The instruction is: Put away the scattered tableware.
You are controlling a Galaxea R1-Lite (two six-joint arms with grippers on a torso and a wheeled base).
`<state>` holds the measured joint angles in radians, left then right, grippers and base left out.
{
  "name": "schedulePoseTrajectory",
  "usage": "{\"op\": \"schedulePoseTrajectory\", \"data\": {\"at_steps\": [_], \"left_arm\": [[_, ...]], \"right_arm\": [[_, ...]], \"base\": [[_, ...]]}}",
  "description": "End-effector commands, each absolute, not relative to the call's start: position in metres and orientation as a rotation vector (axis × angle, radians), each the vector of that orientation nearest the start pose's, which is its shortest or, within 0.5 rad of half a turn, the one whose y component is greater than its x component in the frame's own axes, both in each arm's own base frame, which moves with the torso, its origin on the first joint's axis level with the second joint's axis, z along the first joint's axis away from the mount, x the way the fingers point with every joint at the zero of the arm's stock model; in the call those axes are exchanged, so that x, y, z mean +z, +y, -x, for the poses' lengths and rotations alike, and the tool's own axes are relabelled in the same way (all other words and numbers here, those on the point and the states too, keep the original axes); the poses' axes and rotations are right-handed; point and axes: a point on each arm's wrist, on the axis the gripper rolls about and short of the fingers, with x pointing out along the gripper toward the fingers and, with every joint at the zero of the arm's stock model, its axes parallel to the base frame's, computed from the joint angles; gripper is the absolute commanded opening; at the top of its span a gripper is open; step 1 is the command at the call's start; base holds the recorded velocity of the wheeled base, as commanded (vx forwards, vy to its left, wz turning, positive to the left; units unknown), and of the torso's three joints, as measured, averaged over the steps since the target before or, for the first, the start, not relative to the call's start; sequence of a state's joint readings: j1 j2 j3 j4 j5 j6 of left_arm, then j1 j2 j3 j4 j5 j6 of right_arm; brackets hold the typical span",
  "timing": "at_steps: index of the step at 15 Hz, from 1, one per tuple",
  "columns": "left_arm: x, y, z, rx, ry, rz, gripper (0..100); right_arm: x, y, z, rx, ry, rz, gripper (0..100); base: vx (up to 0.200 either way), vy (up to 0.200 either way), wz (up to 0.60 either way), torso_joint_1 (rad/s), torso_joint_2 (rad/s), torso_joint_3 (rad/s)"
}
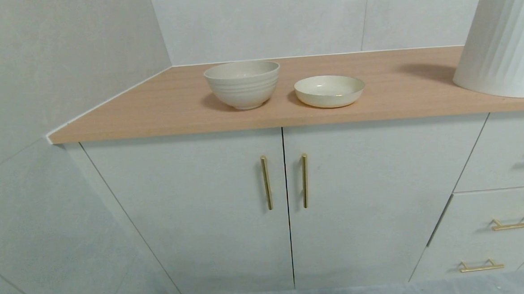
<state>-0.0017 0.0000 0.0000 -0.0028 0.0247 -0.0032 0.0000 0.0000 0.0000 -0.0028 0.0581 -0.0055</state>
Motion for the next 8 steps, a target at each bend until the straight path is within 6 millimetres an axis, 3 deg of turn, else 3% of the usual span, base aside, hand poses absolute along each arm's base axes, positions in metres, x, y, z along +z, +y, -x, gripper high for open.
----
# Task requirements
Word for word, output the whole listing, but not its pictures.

# Answer space
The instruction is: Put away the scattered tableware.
You are controlling a Galaxea R1-Lite (two six-joint arms with grippers on a torso and a wheeled base).
`<state>` holds the measured joint angles in radians, left then right, grippers and base left out.
{
  "name": "schedulePoseTrajectory",
  "usage": "{\"op\": \"schedulePoseTrajectory\", \"data\": {\"at_steps\": [_], \"left_arm\": [[_, ...]], \"right_arm\": [[_, ...]], \"base\": [[_, ...]]}}",
  "description": "End-effector commands, each absolute, not relative to the call's start: position in metres and orientation as a rotation vector (axis × angle, radians), each the vector of that orientation nearest the start pose's, which is its shortest or, within 0.5 rad of half a turn, the one whose y component is greater than its x component in the frame's own axes, both in each arm's own base frame, which moves with the torso, its origin on the first joint's axis level with the second joint's axis, z along the first joint's axis away from the mount, x the way the fingers point with every joint at the zero of the arm's stock model; in the call those axes are exchanged, so that x, y, z mean +z, +y, -x, for the poses' lengths and rotations alike, and the tool's own axes are relabelled in the same way (all other words and numbers here, those on the point and the states too, keep the original axes); the poses' axes and rotations are right-handed; point and axes: a point on each arm's wrist, on the axis the gripper rolls about and short of the fingers, with x pointing out along the gripper toward the fingers and, with every joint at the zero of the arm's stock model, its axes parallel to the base frame's, computed from the joint angles; gripper is the absolute commanded opening; at the top of its span a gripper is open; step 1 is the command at the call's start; base holds the recorded velocity of the wheeled base, as commanded (vx forwards, vy to its left, wz turning, positive to the left; units unknown), and of the torso's three joints, as measured, averaged over the steps since the target before or, for the first, the start, not relative to the call's start; sequence of a state's joint readings: j1 j2 j3 j4 j5 j6 of left_arm, then j1 j2 j3 j4 j5 j6 of right_arm; brackets hold the typical span",
  "timing": "at_steps: index of the step at 15 Hz, from 1, one per tuple",
  "columns": "left_arm: x, y, z, rx, ry, rz, gripper (0..100); right_arm: x, y, z, rx, ry, rz, gripper (0..100); base: vx (up to 0.200 either way), vy (up to 0.200 either way), wz (up to 0.60 either way), torso_joint_1 (rad/s), torso_joint_2 (rad/s), torso_joint_3 (rad/s)"
}
<state>-0.0017 0.0000 0.0000 -0.0028 0.0247 -0.0032 0.0000 0.0000 0.0000 -0.0028 0.0581 -0.0055</state>
Motion for the next 8 steps, a target at each bend until the straight path is within 6 millimetres an axis, 3 deg of turn, else 3% of the usual span, base aside, hand poses absolute along each arm's base axes, positions in metres, x, y, z along +z, +y, -x, gripper high for open.

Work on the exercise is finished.